> [WORK ORDER]: Which of the lines in the data below contain the string "base"? Copy each of them.

======== SOURCE INFORMATION

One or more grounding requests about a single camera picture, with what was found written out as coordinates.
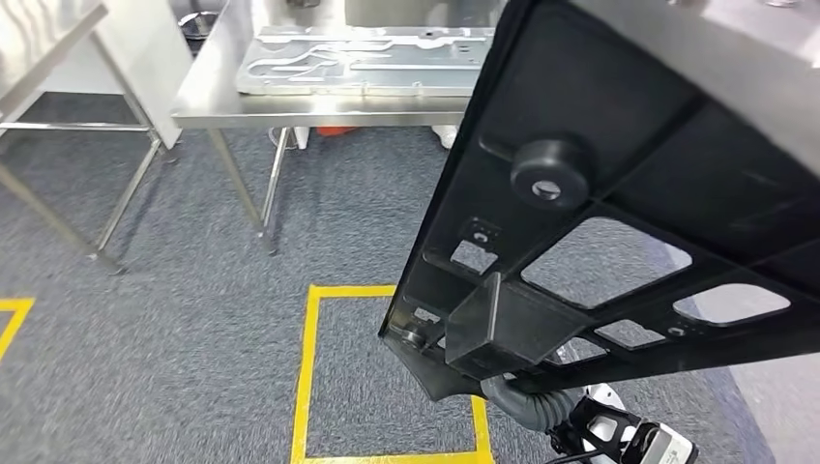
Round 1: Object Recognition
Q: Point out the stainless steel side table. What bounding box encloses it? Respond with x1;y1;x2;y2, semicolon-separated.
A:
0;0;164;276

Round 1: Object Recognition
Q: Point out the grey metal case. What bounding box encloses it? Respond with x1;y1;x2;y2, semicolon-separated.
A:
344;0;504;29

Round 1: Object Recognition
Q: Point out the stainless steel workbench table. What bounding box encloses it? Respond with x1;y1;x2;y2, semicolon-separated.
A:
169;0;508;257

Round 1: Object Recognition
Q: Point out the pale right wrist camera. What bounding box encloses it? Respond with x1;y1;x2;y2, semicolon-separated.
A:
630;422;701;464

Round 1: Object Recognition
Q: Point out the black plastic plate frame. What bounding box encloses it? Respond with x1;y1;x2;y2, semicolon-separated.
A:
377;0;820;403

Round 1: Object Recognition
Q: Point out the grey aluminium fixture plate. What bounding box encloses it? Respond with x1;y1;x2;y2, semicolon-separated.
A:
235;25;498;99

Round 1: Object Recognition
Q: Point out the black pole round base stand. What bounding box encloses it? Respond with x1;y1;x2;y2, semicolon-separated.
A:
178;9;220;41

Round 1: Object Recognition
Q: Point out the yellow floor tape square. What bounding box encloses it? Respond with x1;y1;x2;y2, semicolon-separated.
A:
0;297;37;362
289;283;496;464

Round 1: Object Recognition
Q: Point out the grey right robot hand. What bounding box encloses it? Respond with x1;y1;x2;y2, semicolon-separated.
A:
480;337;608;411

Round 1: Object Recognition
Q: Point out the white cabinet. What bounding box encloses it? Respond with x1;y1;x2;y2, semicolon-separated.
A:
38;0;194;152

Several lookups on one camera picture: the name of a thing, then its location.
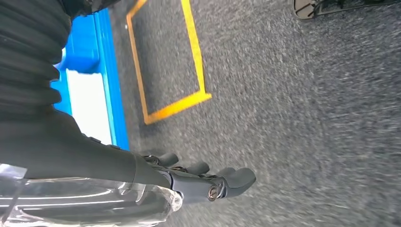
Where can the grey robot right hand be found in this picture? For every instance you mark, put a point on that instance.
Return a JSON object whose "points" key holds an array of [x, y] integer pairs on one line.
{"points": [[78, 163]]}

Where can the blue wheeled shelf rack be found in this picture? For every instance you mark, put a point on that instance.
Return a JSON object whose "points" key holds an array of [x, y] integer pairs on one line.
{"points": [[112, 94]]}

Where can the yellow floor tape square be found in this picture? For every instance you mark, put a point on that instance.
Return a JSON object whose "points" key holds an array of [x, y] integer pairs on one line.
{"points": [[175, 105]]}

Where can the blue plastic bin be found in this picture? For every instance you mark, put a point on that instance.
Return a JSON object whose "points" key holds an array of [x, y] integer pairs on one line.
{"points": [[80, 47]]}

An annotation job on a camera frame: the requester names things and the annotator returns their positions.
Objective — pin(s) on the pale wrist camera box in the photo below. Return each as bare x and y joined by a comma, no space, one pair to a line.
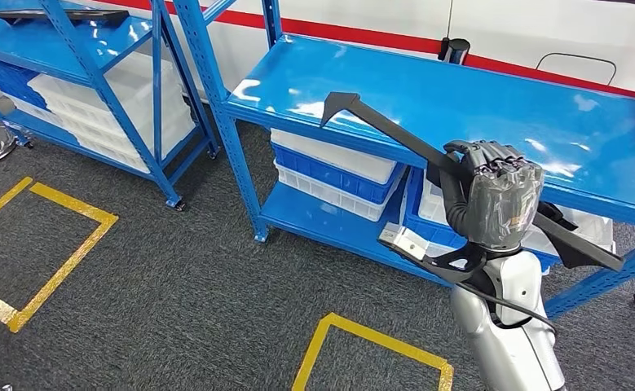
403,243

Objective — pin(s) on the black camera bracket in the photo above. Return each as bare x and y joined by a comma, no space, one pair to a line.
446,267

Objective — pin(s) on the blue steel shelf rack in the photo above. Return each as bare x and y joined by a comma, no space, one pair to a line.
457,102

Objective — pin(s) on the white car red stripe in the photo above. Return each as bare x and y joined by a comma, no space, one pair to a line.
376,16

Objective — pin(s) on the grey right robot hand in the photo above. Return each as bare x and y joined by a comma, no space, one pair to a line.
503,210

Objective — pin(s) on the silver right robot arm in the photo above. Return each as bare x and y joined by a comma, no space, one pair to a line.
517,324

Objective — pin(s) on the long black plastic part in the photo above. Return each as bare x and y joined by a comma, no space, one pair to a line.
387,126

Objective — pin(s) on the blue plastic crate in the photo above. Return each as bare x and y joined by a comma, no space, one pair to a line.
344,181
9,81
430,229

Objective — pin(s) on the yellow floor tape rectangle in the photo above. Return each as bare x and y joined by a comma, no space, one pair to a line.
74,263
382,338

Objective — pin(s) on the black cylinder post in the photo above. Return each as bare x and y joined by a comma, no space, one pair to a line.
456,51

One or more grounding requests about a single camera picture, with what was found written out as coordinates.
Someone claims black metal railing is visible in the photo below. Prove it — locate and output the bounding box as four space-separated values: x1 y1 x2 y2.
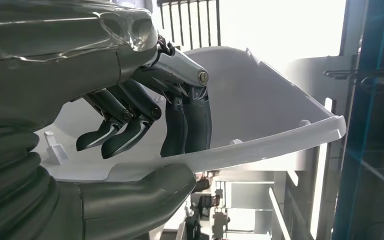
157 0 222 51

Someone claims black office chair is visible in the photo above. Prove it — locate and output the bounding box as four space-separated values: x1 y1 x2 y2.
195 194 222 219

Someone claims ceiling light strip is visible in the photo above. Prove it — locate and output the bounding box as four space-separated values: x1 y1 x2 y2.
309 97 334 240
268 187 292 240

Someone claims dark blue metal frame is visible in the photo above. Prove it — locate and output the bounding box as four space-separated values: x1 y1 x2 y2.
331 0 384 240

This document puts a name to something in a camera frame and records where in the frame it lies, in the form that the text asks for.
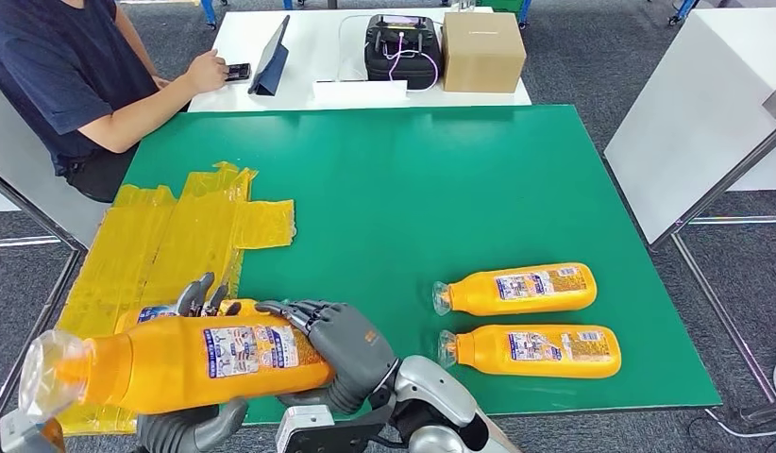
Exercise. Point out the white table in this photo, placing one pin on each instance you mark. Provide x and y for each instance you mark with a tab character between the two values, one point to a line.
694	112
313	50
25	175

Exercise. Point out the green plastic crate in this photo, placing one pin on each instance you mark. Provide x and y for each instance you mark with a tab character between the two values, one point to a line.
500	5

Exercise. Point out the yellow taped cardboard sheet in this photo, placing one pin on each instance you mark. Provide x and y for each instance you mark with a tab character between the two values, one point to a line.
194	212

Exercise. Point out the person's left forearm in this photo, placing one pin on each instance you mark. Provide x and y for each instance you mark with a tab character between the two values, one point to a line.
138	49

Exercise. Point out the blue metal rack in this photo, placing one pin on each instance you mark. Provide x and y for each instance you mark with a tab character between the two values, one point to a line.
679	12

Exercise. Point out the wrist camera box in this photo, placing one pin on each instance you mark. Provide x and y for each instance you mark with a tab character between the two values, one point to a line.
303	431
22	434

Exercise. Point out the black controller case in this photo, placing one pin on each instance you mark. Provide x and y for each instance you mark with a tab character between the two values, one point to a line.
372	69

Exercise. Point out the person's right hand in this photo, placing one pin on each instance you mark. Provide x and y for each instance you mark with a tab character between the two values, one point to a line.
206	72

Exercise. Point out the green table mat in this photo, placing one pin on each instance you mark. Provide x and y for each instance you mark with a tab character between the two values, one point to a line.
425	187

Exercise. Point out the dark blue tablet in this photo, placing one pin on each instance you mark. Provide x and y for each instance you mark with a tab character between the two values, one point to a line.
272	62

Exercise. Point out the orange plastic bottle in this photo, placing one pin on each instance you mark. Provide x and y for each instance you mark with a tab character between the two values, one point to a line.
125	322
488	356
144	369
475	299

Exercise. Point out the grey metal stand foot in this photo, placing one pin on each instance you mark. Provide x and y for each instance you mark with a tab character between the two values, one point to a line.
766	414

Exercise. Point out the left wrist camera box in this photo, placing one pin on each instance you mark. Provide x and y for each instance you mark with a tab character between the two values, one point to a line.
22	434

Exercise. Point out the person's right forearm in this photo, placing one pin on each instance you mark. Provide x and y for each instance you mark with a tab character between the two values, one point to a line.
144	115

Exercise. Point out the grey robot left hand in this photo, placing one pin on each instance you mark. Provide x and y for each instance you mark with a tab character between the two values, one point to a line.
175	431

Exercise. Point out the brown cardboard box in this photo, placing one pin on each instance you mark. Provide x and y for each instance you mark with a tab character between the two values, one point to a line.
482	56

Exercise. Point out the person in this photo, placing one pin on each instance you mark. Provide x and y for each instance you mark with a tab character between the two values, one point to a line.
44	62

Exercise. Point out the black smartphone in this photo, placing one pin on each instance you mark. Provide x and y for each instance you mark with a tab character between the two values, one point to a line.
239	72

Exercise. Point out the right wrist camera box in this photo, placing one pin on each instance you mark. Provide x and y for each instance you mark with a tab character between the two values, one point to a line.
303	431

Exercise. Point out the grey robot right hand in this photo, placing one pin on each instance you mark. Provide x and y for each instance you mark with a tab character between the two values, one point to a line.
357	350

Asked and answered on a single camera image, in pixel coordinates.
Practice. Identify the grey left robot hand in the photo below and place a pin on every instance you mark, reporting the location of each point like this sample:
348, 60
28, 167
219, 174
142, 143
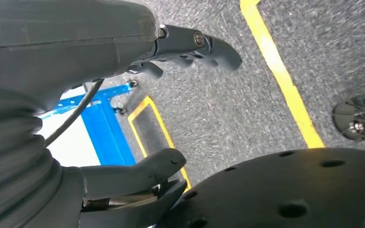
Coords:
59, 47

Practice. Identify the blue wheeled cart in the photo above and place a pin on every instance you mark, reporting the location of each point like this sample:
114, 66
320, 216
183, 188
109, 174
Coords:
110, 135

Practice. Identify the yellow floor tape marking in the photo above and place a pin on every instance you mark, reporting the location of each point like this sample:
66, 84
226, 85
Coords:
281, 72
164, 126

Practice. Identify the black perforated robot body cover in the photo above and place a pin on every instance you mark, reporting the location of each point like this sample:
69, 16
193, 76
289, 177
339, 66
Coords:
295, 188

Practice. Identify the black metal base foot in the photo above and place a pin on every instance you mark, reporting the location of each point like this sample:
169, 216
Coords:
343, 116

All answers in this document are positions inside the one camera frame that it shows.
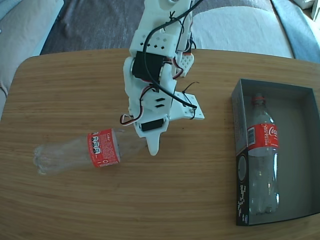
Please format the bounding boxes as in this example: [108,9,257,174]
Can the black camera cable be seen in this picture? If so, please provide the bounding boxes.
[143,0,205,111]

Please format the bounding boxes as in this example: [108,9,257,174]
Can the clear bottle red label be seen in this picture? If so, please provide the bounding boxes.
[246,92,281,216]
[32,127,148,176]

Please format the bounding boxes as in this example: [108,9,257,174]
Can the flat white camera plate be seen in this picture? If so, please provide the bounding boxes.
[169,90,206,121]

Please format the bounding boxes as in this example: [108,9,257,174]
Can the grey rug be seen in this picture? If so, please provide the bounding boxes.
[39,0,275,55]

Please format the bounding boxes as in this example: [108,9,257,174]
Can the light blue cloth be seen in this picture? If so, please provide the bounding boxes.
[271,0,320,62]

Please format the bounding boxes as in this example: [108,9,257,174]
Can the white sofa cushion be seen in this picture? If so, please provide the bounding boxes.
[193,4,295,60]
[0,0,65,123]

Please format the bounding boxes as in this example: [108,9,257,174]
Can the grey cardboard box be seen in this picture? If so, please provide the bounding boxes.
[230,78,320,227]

================

> [TASK ANSWER]:
Q: Point out the black pole round base stand. What bounding box encloses it? Respond with x1;y1;x2;y2, semicolon-separated.
Practice. Identify the black metal base foot in the photo above and place a pin on every instance you mark, reporting the location of each point like this sample:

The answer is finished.